MSLs are under increasing pressure to provide complex scientific information to stakeholders.

Over the past three years, there have been significant shifts and pivots in life sciences, including changes in how healthcare providers (HCPs)want to interact with pharmaceutical companies. This shift has made medical affairs and medical sciences liaisons (MSLs) increasingly crucial and has elevated their influence and impact on transforming the industry.

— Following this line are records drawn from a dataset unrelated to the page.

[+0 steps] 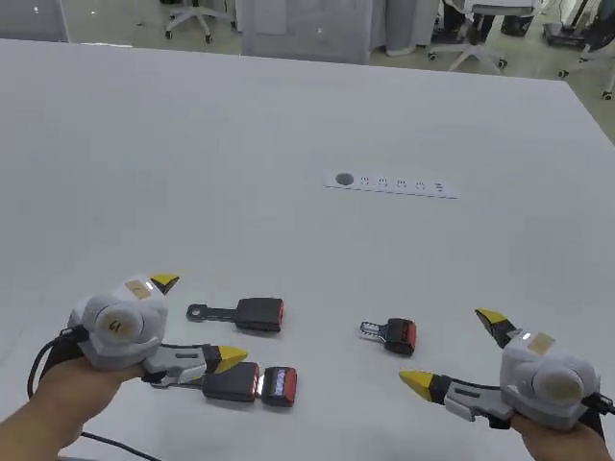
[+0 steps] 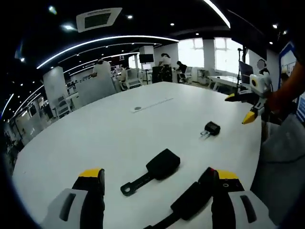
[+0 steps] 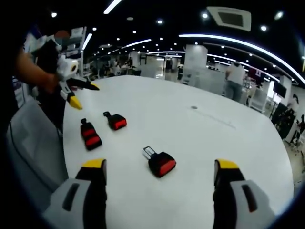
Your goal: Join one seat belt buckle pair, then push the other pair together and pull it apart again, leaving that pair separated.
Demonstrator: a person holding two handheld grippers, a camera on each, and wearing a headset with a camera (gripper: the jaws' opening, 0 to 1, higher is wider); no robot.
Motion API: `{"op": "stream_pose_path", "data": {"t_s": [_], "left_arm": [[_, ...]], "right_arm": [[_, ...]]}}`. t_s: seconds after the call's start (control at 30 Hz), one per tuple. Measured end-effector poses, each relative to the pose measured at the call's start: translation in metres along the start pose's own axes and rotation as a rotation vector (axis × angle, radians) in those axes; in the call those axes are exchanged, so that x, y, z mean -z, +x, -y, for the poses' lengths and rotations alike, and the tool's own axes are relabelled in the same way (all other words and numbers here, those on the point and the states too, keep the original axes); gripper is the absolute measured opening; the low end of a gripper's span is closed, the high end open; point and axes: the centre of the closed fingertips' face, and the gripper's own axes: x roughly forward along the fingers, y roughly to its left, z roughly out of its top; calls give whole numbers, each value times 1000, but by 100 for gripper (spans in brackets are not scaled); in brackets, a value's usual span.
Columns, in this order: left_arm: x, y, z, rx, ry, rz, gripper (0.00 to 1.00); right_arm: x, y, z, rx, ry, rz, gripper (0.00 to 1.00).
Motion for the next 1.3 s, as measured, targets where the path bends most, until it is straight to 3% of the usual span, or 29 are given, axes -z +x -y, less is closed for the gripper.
{"op": "stream_pose_path", "data": {"t_s": [0.1,0.3,0.43,0.57,0.73,0.9,1.3], "left_arm": [[2,-8,2,-21,-90,28,93],[9,-23,11,-18,-132,37,94],[12,-31,14,-22,-100,39,95],[14,-38,19,-6,-110,46,97],[25,-39,20,8,-97,32,98],[19,-41,19,6,-112,53,97],[19,-42,19,12,-109,53,96]], "right_arm": [[3,-10,-5,9,1,1,95],[6,-33,-7,48,21,14,96],[10,-44,-7,65,26,15,96],[15,-50,-7,90,43,13,97],[18,-54,-13,92,45,15,97],[21,-56,-14,89,47,9,96],[18,-55,-14,91,46,15,96]]}}
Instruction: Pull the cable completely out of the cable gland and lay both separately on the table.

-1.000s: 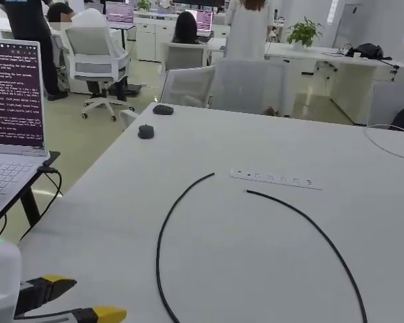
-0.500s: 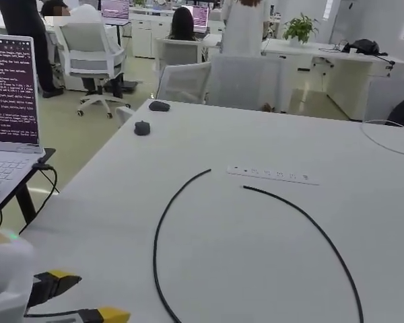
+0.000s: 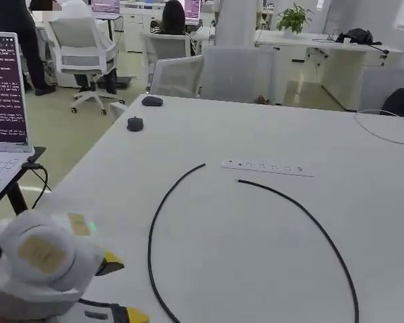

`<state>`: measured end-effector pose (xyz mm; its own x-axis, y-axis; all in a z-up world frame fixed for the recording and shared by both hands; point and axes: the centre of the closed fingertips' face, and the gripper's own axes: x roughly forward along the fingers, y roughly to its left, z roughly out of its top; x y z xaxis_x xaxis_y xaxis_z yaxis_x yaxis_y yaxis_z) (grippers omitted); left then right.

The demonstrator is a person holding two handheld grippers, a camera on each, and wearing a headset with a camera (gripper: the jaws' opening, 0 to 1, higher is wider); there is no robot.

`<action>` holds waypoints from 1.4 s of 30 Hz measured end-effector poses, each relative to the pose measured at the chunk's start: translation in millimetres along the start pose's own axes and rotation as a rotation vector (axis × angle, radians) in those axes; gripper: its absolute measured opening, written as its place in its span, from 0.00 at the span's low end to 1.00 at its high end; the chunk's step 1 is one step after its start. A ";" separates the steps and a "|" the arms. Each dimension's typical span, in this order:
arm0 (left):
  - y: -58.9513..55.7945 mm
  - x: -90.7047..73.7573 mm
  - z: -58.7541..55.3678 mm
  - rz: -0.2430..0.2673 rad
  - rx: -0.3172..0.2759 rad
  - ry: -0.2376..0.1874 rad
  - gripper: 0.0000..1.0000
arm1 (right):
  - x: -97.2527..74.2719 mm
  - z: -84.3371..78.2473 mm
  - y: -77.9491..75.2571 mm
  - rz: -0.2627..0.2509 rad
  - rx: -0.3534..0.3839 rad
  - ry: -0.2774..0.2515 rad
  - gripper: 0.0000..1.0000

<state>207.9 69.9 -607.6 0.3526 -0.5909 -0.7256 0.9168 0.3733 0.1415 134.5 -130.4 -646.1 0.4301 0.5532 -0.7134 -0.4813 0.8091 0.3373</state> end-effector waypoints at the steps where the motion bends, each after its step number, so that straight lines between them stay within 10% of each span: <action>1: -3.9 3.2 5.1 -0.025 0.024 0.000 0.44 | 0.2 -0.2 1.3 0.010 -0.005 0.002 0.38; 9: -41.1 47.9 18.6 -0.242 0.237 0.082 0.38 | 1.1 -1.3 4.1 0.031 -0.008 0.001 0.35; 19: -71.3 124.9 -11.4 -0.424 0.323 0.220 0.34 | 4.7 -2.6 8.0 0.041 -0.027 -0.001 0.31; 42: -81.6 172.9 -23.9 -0.446 0.339 0.262 0.18 | 8.5 1.7 12.3 0.096 -0.038 -0.008 0.29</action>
<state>189.6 -45.5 -760.7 -0.0964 -0.4265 -0.8993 0.9890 -0.1428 -0.0382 133.5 -115.4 -646.9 0.3867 0.6298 -0.6736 -0.5494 0.7440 0.3803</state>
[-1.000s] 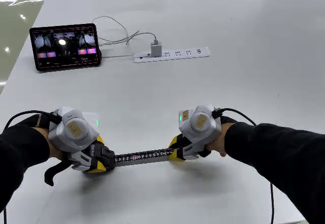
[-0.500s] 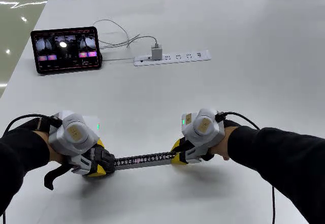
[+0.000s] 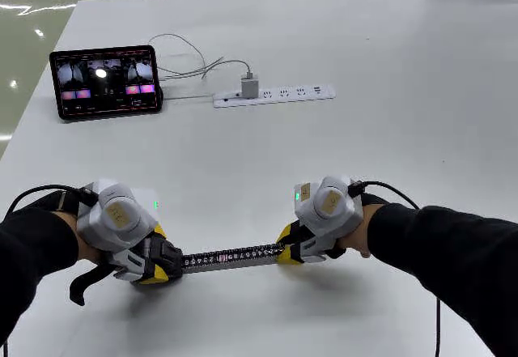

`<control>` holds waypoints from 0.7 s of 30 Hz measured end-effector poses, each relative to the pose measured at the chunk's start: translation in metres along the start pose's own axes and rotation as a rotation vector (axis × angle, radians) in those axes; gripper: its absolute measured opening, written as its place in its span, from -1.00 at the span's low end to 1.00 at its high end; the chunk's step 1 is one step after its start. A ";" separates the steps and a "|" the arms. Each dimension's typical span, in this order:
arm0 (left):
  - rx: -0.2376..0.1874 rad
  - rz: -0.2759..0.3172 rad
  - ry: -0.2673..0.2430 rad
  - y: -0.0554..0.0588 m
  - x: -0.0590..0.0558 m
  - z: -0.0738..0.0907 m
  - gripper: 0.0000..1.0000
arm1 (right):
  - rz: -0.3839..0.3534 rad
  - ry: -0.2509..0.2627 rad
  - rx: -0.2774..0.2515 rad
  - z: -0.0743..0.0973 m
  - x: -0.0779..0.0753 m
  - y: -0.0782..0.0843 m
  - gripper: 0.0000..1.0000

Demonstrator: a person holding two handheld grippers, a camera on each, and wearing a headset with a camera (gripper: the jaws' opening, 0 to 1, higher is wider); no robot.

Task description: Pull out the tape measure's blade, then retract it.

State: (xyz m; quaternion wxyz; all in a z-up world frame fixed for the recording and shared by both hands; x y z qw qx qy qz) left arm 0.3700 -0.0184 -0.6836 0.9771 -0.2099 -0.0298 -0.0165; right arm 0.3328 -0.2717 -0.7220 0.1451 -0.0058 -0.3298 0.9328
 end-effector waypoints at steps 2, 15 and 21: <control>0.000 0.002 0.000 0.001 0.001 0.000 -0.34 | -0.010 0.000 -0.002 0.001 0.000 0.001 -0.83; -0.001 -0.001 0.001 0.000 0.000 0.000 -0.34 | -0.022 -0.006 -0.008 0.004 0.001 0.007 -0.83; 0.000 0.000 -0.002 -0.001 -0.001 0.000 -0.34 | -0.021 -0.003 -0.004 0.006 0.000 0.009 -0.83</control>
Point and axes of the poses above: the centre of the closed fingertips' face, and the gripper's own axes: z roughly backward along the fingers, x roughly to its left, y roughly out of its underside, the point moved 9 cm from there along z, roughly backward along the fingers, and after that the axes turned 2 degrees about -y, right-handed, at the moved point
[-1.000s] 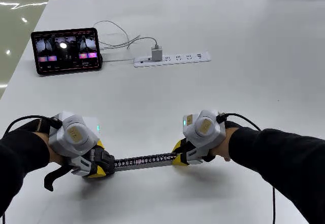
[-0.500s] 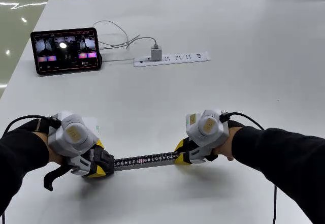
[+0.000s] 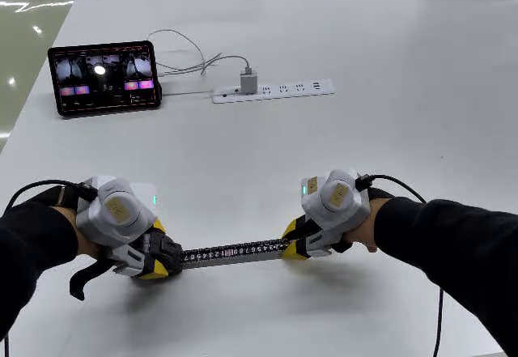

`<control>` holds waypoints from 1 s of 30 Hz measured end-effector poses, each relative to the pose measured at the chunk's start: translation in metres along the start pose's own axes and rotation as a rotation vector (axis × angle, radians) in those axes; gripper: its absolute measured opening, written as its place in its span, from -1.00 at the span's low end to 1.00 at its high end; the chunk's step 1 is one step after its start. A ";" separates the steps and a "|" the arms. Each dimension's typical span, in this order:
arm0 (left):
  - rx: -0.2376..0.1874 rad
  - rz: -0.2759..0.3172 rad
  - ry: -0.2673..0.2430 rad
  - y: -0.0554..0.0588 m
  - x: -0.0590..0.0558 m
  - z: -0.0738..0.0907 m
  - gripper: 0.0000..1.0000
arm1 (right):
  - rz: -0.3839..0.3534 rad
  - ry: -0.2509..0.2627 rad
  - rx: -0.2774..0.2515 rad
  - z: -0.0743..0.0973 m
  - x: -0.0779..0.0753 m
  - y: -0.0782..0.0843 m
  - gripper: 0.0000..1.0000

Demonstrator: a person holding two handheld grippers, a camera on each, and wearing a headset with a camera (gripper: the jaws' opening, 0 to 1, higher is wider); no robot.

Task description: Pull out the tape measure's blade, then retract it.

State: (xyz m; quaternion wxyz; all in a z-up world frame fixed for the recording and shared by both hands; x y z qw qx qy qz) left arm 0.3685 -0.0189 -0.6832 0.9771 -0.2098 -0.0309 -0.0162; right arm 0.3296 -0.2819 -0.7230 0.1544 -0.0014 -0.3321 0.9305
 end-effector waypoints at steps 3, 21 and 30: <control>0.001 -0.001 0.001 0.000 0.000 0.000 -0.34 | -0.001 0.001 0.001 0.001 0.000 0.001 -0.83; -0.002 0.001 0.003 0.000 0.001 0.000 -0.34 | -0.011 0.002 0.005 0.010 0.000 0.007 -0.83; -0.005 0.002 0.001 0.000 0.000 0.001 -0.34 | 0.012 0.006 0.019 0.013 0.000 0.010 -0.83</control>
Point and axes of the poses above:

This shift has exposed two gaps in current training approaches.

The first gap is equipping our MSLs with the knowledge they need in a way that is easy to recall, use and reference. This transformation depends on maximizing data, research, and evidence to better interact with key stakeholders, which is no easy task.
As life sciences continue to embrace beyond-the-pill and patient-centric approaches, MSLs are under increasing pressure to provide complex scientific information to valuable stakeholders, while also playing a critical role in re-establishing pharma’s credibility with those stakeholders and the public.
The second gap is in providing our MSLs with soft skill training, and the interpersonal skills needed to engage and communicate effectively. To be successful in the new hybrid environment that resulted from the pandemic, MSLs need improved training to help them engage with stakeholders virtually. Successful interactions depend on the value and significance of available training and upskilling, but unfortunately, this can be overlooked.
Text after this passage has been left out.